Problem 4: Deployment Orchestration

As was stated previously, almost all DevOps automation products are really build automation products. They are rebranded CI tools. Sure, you can do deployments, but that’s not really what they do. There are however, some exceptions, like Harness, which is geared more towards deployment orchestration.

Taking into account that software systems must be both built and deployed, the lines can get blurred in the build configurations. Not long ago, it wasn’t uncommon to have deployment tasks baked into local build automation (ex. hot deploying to an application server). The build server could then just invoke the deployment task during a deployment stage.

However, as the cloud, PaaS and containers have become more commonplace across the IT landscape, deployments are no longer as trivial as they once were. Now, a software system’s infrastructure isn’t something provisioned in a backroom in some unknown corner of a datacenter; it’s defined as software alongside the rest of the system’s software. And as such, support for that infrastructure software and the associated system’s deployments should be provided, both in terms of local and remote deployments.


Problem 5: Disconnected Interfaces

Developers write/build/test/interact with code on their workstations. So, of course they want to stop what they are doing, jump to a special Web portal and futz around with custom build automation just to get through their day **sarcasm**. The interface a developer has to their projects is their development environment, which typically consists of an Interactive Development Environment (IDE) and a command line shell. Yet another portal does not make developers more productive. Bringing the tools developers need into their development environments does.

It’s naive to think that a tool like a build server, which must be available at [nearly] all times, and which provides a service central to software development can or would exist without a Web interface. But it’s also absurd to think that it should be a time-consuming effort to navigate that interface or that it should even be the primary interface for developers. One tool that seemingly understands this is Terraform Cloud, which provides a relatively simple web interface, but which also integrates seamlessly with the Terraform CLI (Command Line Interface).


Conclusions

There is no perfect way to do DevOps automation and there is no perfect automation tool to help you get there. There are some automation tools/services that will get you up and running quickly, but they won’t be easy to extend or come with a robust feature set. There are other automation tools/services that are downright painful to get up and running but that you can customize to the moon. There are also a few in the middle. But if you have to choose (and you kind of do), then a good argument can be made for selecting tooling that will get you up and running quickly. After all, upfront value realized is better than the prospect of value on some future date with a lot of upfront pain trying to get there.

Another major factor to consider is the ability to provide developer self-service. Developer self-service is inhibited, in no small part, through problems 2-5 (above). Although those problems are not insurmountable, they can be costly.

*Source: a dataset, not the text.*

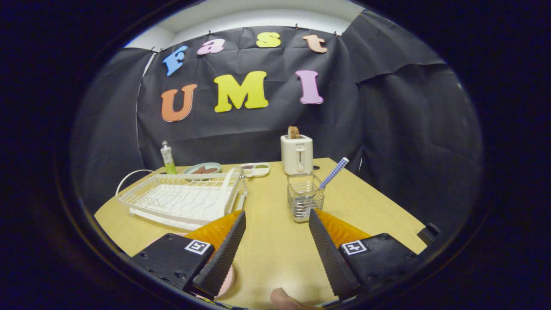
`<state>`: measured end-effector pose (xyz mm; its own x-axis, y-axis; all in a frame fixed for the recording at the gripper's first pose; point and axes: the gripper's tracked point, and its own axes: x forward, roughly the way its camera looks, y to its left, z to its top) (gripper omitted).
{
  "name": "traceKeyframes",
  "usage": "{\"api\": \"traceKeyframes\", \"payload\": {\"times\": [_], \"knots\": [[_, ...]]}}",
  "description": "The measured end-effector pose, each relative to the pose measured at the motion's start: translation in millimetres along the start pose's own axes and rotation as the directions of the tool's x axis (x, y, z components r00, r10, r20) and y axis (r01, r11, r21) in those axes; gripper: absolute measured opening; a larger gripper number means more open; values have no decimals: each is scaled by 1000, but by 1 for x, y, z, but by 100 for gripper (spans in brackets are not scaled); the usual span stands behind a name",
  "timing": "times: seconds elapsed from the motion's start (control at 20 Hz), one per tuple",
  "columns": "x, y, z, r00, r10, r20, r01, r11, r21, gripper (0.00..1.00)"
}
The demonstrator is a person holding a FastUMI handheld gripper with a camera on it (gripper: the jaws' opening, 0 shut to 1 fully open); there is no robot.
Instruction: Take the plate from the dish rack, then take the spoon from the basket and place it into the plate.
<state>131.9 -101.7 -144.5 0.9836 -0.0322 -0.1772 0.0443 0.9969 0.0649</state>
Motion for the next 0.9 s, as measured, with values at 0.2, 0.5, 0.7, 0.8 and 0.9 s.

Many developers and organizations spend a significant amount of time trying to provide some level of self-service in their quest for DevOps nirvana. In some cases, and after a significant investment, the juice stops being worth the squeeze and they end up with some custom portal to click around. But for the few who do have real self-service, they didn’t get it from a Web interface, and they probably didn’t get it from a packaged tool (with the possible exception of Terraform Cloud).

The thing about service is that it is something provided to the customer. Developer self-service must be provided where the developer is. If what you want is self-service and all you have is a portal with a Web services API (as is often the case), then someone (a team? a developer?) has to create that self-service functionality… at least until DevOps automation tool providers get serious about baking more robust self-service support into their products.